過去、まだ母さんが良夫さんと結婚するまえに一度入ったことがあったがあの時のことはもう二度と思い出したくい。
この世の地獄とはまさにああいうことを言うんだろう。
『おい、何してんだ? とっとと入るぞ』
翔は俺が葛藤しているのおかまいなしに合い鍵でドアを開けようとする。
いくら母さんが旅行中とはいえ普通に監視カメラとかありそうで恐い。実際あの人ならやりかねない。
“ギィ”
ドアが開く。もう腹を決めるしかないか。
中はごく普通の部屋だった。三角木馬もなければ鋼鉄の処女もない。あと自動追跡型のスタンドもいない。
「コッチヲ見ロ」って声も聞こえない。
綺麗に片づいているし危険そうなものは何もない。
『そりゃそうか。良夫さんも使ってるんだしな…』
『何ボケっとしてんだ。おら!さっさと探せ』
ここには女物の下着、ブラジャーを探しに来た。当然俺はそんなもの持ってないし、翔も持っているハズはない。
と、なると家で唯一の女性、母さんしかないと思った俺たちはここに来たわけだ。不本意ながら…

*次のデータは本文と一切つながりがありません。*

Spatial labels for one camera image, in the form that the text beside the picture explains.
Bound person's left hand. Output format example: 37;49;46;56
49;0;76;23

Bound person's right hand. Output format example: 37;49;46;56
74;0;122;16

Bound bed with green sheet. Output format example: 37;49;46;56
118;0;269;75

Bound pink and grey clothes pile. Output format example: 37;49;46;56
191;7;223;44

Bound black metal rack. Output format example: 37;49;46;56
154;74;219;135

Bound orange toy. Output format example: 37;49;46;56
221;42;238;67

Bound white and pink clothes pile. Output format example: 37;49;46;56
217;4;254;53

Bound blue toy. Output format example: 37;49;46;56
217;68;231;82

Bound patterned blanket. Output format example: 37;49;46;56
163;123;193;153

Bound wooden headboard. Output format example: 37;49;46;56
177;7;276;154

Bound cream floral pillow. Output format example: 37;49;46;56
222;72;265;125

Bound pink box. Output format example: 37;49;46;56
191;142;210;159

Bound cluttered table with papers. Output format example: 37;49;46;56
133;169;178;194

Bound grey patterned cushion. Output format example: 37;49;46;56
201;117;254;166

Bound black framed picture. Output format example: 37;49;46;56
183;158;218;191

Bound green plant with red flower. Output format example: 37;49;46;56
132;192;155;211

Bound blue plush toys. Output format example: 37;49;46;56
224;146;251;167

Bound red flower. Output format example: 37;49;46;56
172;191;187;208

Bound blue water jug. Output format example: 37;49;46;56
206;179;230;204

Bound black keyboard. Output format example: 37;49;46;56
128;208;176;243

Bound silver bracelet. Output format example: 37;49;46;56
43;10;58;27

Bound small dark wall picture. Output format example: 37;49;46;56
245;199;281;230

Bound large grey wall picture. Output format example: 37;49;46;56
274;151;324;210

『うお!? なんだこんなトコから5万も出てきたぞ。貰っちまえ』
タンスの2段目を探していた翔は服の間に隠されたへそくりを見つけたようだ。
『おい、やめろって!母さん達が帰ってきたらバレるだろう』
『うっせーな。ダセえお前とは違うっつーの。おばさん、俺には甘いからな』
確かに母さんは翔には甘い。一応あの人にも義理の息子に対する遠慮みたいなものがあるんだろう…今はまだ。

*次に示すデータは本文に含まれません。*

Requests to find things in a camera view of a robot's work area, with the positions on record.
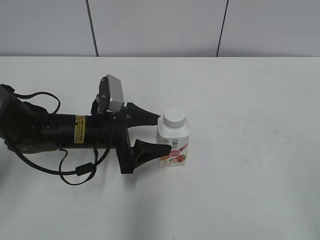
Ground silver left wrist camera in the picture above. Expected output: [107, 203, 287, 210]
[96, 74, 124, 114]

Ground white strawberry drink bottle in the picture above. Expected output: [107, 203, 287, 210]
[156, 116, 191, 168]

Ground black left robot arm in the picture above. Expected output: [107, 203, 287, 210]
[0, 84, 172, 176]

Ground white plastic bottle cap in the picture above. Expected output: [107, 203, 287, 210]
[163, 107, 186, 129]

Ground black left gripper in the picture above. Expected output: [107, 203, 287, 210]
[87, 102, 171, 174]

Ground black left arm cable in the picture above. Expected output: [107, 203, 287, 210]
[9, 91, 112, 186]

でもじゃあ金を盗られた母さんの怒りがどこにいくかというと。
『頼む。止めてください。俺が冗談抜きで殺されます』
涙を流しながら翔に懇願する。
金がなくなったことを知ったら母さんは俺をネチネチといたぶってから殺すだろう。
想像するだけでも全身の毛という毛が逆立つ。
『…ったく。しゃあねえな』
しぶしぶと金を元に戻す翔。どうやら俺の必死さが伝わったようだ。
翔も間接的ながら母さんの恐ろしさは知ってるからな。あの人は翔と違って殺ると口にしたら本当に殺る人だ。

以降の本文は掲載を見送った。